The issue is much like deflation, or a situation where people start to depend on constantly falling prices.  Predictions for the future, including financing, depend on everything constantly increasing.  Stability is actually a bad thing in the system that we have set up today.

The chart below is taken from a paper by Daniel Stelter of the Boston Consulting Group, as released by John Mauldin.  It’s long, involved, and is worth the read.  But this particular chart is important:
It shows when each nation hits the point where the working age population is scheduled to peak out, by year, and the size of that population is given by the size of the dot.  Note that Europe is already hitting its peak, as has Japan.  China is there today as well, probably due to their “one child” policies.  All of Asia generally maxes out in the 2040s.

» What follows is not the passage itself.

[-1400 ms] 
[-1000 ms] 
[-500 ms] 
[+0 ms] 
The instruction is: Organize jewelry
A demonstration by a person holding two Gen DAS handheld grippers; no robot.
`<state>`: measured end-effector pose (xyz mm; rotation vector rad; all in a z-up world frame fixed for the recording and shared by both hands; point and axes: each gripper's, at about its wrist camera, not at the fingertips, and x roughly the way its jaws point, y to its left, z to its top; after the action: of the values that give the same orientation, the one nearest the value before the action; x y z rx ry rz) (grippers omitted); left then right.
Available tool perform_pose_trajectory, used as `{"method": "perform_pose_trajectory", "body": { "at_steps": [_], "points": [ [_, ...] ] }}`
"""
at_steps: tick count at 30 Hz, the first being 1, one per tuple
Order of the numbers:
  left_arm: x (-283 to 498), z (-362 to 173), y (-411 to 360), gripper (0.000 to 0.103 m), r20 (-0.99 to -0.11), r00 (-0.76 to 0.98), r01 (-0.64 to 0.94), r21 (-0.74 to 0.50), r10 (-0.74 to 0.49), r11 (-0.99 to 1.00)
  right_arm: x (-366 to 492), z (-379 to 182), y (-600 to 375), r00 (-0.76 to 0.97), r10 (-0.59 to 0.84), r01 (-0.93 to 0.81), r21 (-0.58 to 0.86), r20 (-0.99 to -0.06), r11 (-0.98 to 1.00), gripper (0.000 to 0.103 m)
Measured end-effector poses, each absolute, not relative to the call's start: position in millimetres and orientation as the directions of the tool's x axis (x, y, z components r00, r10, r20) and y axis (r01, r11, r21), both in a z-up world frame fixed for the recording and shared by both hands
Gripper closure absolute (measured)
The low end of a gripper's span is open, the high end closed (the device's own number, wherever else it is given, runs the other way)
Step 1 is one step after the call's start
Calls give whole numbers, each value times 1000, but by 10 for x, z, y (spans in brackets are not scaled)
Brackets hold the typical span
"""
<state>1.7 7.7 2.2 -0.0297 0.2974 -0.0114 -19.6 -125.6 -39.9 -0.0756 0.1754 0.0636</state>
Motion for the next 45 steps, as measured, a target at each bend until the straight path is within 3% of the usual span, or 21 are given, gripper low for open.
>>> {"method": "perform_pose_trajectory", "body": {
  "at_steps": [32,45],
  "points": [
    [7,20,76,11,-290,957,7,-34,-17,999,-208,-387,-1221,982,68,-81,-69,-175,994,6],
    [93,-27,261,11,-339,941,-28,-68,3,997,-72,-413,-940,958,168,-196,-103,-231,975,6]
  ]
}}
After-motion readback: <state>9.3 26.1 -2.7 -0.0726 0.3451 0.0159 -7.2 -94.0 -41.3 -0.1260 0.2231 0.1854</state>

That’s not to say that there will not be economic growth through this period.  Growth also comes from productivity increases, especially through improvements in technology.  Improved information, in particular, can improve information about needs and reduce waste.

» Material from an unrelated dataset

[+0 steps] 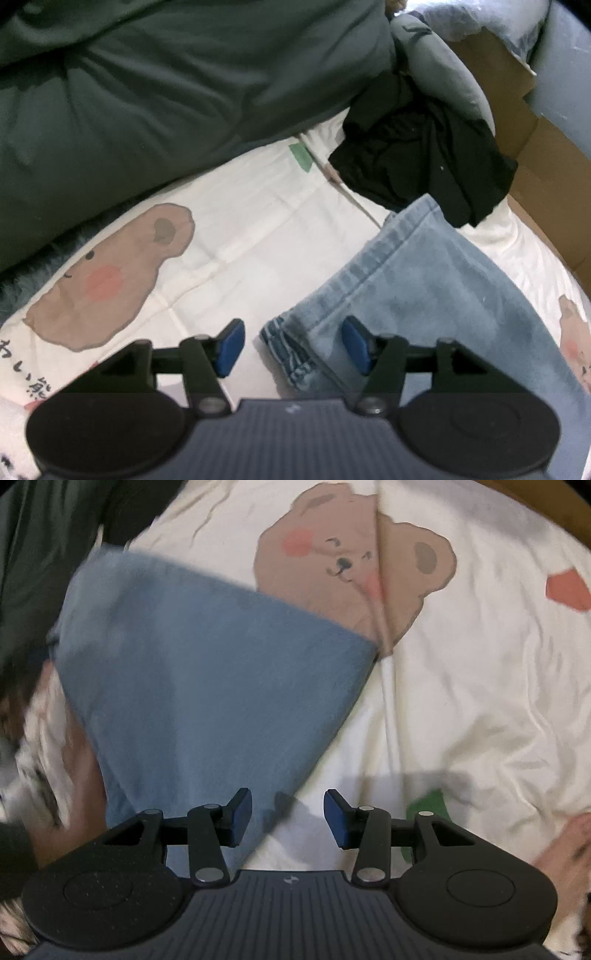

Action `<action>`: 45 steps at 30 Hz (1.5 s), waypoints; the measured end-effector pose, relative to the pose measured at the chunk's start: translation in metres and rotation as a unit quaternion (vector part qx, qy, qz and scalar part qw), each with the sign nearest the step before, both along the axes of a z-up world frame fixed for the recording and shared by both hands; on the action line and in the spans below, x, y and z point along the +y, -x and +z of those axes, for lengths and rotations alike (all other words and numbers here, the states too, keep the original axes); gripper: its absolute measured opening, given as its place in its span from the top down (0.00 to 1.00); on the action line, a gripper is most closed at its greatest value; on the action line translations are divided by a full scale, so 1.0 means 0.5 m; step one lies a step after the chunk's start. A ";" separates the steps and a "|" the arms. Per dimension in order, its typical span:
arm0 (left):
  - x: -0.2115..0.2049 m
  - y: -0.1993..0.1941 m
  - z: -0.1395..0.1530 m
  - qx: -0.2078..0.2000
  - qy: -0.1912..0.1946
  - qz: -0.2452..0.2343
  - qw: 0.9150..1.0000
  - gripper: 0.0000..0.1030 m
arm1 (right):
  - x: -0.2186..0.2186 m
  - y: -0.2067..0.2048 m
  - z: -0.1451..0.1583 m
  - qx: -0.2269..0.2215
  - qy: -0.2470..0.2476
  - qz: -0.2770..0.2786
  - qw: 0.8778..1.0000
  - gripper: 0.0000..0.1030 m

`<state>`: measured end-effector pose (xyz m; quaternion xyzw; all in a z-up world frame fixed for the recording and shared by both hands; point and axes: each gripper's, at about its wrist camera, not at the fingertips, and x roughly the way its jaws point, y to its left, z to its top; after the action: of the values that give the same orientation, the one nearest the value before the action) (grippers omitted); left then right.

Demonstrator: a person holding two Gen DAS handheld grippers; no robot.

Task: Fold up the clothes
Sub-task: 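Open both grippers to release the jeans, then pinch the jeans edge with the right gripper and lift it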

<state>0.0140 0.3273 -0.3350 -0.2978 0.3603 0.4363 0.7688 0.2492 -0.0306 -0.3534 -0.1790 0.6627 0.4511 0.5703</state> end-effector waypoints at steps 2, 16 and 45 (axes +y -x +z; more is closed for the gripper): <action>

But there is a big difference between economic growth through more labor versus higher productivity.  It comes down to how the benefits of this growth are distributed.  Labor can negotiate its share, depending on political circumstances, but gains in productivity have typically gone to those who put up the capital to fund the operation.  The definition of “money” starts to become an issue if you think about this long enough (unless your brain starts to hurt first).

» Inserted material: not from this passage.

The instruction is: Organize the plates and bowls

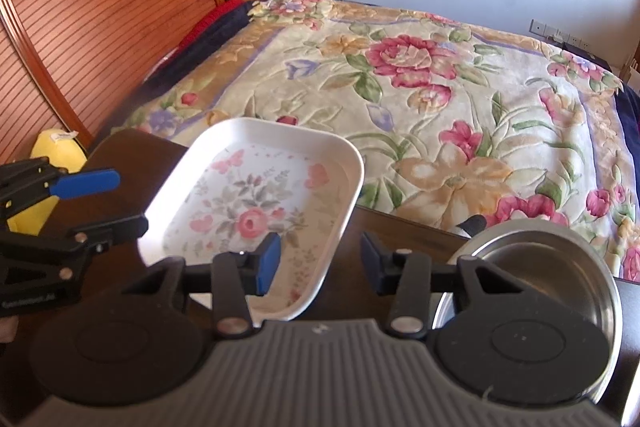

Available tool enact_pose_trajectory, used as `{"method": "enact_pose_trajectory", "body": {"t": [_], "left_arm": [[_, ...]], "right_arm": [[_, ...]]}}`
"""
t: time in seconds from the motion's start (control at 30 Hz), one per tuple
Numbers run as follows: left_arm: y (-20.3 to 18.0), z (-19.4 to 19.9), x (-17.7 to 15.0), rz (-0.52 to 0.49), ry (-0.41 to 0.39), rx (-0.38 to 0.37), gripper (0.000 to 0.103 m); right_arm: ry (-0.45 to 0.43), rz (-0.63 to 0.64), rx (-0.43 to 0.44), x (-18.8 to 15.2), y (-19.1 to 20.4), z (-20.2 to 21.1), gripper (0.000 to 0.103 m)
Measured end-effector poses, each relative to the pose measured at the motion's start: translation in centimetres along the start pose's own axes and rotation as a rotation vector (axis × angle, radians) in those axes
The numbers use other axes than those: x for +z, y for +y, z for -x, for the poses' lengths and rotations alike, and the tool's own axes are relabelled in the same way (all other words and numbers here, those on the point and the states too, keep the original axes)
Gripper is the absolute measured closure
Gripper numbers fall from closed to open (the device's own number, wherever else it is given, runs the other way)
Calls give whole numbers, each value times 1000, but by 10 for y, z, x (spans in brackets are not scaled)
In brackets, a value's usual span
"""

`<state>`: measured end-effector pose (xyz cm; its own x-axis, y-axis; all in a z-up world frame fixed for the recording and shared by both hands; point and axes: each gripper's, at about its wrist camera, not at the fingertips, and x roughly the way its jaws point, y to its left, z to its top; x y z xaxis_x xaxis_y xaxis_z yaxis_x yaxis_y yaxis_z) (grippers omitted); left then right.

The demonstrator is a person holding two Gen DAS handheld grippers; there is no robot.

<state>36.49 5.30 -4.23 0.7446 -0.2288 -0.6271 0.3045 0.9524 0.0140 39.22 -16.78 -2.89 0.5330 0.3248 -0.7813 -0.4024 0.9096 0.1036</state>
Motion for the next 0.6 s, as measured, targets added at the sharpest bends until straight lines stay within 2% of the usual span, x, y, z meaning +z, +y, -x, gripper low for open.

As we contemplate the world that our children will inherit, this important trend is going to be one of the most important ways that their lives will be defined.  Today we see the whole world evening out as developing nations catch up to the developed world rapidly (see:  “Gangnam Style”).  In a short while we’ll all be in the same boat, contemplating a world where growth comes primarily from the human mind, not the arm.

How that serves our hearts will define who we are as a species, gradually pulling back from a population level that threatens to ravage the entire planet.

There is little doubt that economic growth, as we have come to understand it, is ending.  Greater cooperation already defines our economy as it has become global.  The next phase, normalizing and accepting the lack of growth, is probably the most important force that will define whatever economy rises after this Depression ends.

And we haven’t even started to contemplate it in the popular press.

There are a lot of links to important piece throughout this piece – if you want to know more, follow them.  Thanks!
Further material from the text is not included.